Sunday, August 24, 2008

My paradigm shift through art

These are two of my favorite personal paintings. They well represent a transition from old to new mindset as expressed through the body. The first titled "Deaf, Mute, Death" is as somber as the name suggests. The closely cropped view of the neck, jaw and ear is one of the most exposed, vulnerable and necessary parts of the body. Without ears our ability to take in information is cut down to the remaining senses of sight, touch and smell. Without our jaw we cannot eat or speak. No nourishment of substance can come in and no verbal communication can go out. Our neck is the connection of these senses and our brain to the rest of the body. Without that line of internal connection, we die.

As a closeted man, I could see injustice and hypocrisy, smell the lie of homophobia and bigotry but without my ears I could not understand it. My mind was closed to the truth before me by blocking my ability to hear the hate and fear that caused those ills. More obviously I could not speak with my own voice, but rather let the collective think for me. I betrayed myself and would not ask for and take in the authentic validation that is every humans core right. I let myself wither in the malnutrition of the soul. These left me defenseless against a world that wants to cut off my head. Not literally, but to say that me being gay is only a part of me and that I can and should deny that part, or at least minimize it for the sake of the group. This would be like severing a part of my body and expecting to live. It is through blocking reason and silencing our voice that we cause ourselves to die.

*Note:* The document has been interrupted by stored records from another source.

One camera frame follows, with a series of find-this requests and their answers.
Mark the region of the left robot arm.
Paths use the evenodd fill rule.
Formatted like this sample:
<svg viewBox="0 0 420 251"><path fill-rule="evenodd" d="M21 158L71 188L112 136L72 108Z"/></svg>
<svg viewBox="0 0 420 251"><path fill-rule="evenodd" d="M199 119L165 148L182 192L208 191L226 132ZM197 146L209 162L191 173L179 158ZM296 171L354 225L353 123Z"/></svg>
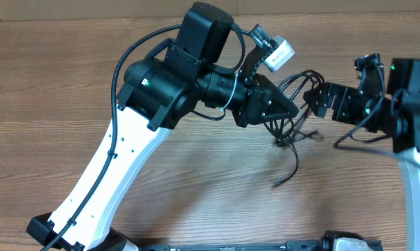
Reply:
<svg viewBox="0 0 420 251"><path fill-rule="evenodd" d="M112 119L96 153L66 200L31 219L27 233L44 250L134 250L111 242L121 200L149 156L198 102L231 112L240 127L292 119L298 107L264 75L294 54L261 26L240 29L233 17L196 2L166 38L112 77Z"/></svg>

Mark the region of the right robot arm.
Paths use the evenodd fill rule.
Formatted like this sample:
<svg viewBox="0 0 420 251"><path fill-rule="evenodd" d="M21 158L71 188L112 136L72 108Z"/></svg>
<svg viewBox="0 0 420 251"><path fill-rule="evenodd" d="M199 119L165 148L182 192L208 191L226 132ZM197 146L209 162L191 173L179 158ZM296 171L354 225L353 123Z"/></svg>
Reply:
<svg viewBox="0 0 420 251"><path fill-rule="evenodd" d="M398 161L405 189L407 249L420 250L420 59L395 58L389 76L379 54L354 60L359 72L358 88L326 82L306 91L303 99L312 112L353 129L334 144L351 138L360 128L383 132L392 140L392 151L362 148L364 153L383 155Z"/></svg>

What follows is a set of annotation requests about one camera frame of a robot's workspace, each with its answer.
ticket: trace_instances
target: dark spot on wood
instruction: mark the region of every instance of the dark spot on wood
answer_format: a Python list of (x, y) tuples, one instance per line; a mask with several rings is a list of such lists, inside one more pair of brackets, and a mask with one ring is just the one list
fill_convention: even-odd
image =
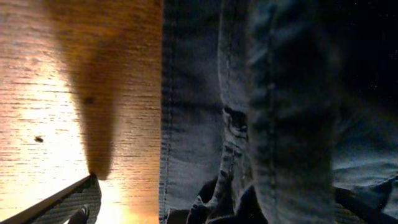
[(42, 142), (44, 142), (44, 140), (43, 140), (41, 137), (36, 136), (36, 137), (35, 137), (35, 142), (40, 142), (40, 143), (42, 143)]
[(86, 97), (86, 98), (83, 100), (83, 103), (84, 103), (85, 105), (92, 105), (94, 102), (95, 102), (95, 98), (92, 97), (92, 96)]

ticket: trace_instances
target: wooden floor
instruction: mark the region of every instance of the wooden floor
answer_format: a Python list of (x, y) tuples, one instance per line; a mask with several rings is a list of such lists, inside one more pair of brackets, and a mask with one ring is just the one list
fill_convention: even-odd
[(0, 221), (92, 170), (97, 223), (158, 222), (161, 12), (0, 0)]

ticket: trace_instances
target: jeans seam
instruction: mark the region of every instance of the jeans seam
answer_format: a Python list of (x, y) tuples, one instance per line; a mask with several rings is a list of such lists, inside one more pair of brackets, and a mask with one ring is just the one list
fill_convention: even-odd
[(167, 151), (166, 151), (166, 163), (165, 163), (165, 180), (164, 180), (164, 192), (163, 192), (163, 213), (166, 214), (166, 194), (167, 187), (169, 184), (169, 157), (170, 157), (170, 148), (171, 148), (171, 138), (172, 138), (172, 129), (173, 129), (173, 69), (172, 64), (175, 58), (175, 26), (177, 24), (177, 2), (175, 1), (172, 6), (173, 14), (172, 14), (172, 24), (171, 24), (171, 33), (170, 33), (170, 41), (172, 44), (170, 45), (170, 56), (168, 62), (167, 75), (169, 79), (169, 102), (167, 104), (167, 112), (168, 112), (168, 125), (167, 125)]

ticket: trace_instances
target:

Many years later, becoming whole leads me to a new vulnerability. My sight, smell, hearing and taste are becoming refined with freedom. Now I can focus on touch, that full body experience of the world that connects us to each other in our core. It is more intimate than any other sense and therefore the hardest to develop. This painting titled "Anticipation" shows one of the more vulnerable areas of the body, one we protect the most with layers of clothing and often, shame or neglect. We may be overweight, sexually awkward or merely generally uncomfortable in our skin. I have long been uncomfortable in my skin as a result of my idealization of what a man should be. First he was supposed to be straight, steady and stoic. Then he was supposed to be sensational, solidly built and successful.

This painting represents the man I want to be. I want to be sensual. Comfortable in my body whatever the setting and happy with whatever state I am in regardless of my abs or perceived desirability. I want to be stable in my position, ready to enjoy the whatever happens next while remaining relaxed in the moment. And I want to myself, with no shell or layers of boundaries to protect me from fear and hate in the world. This is a good life I have as I grow into the man I was meant to be and it will only get better.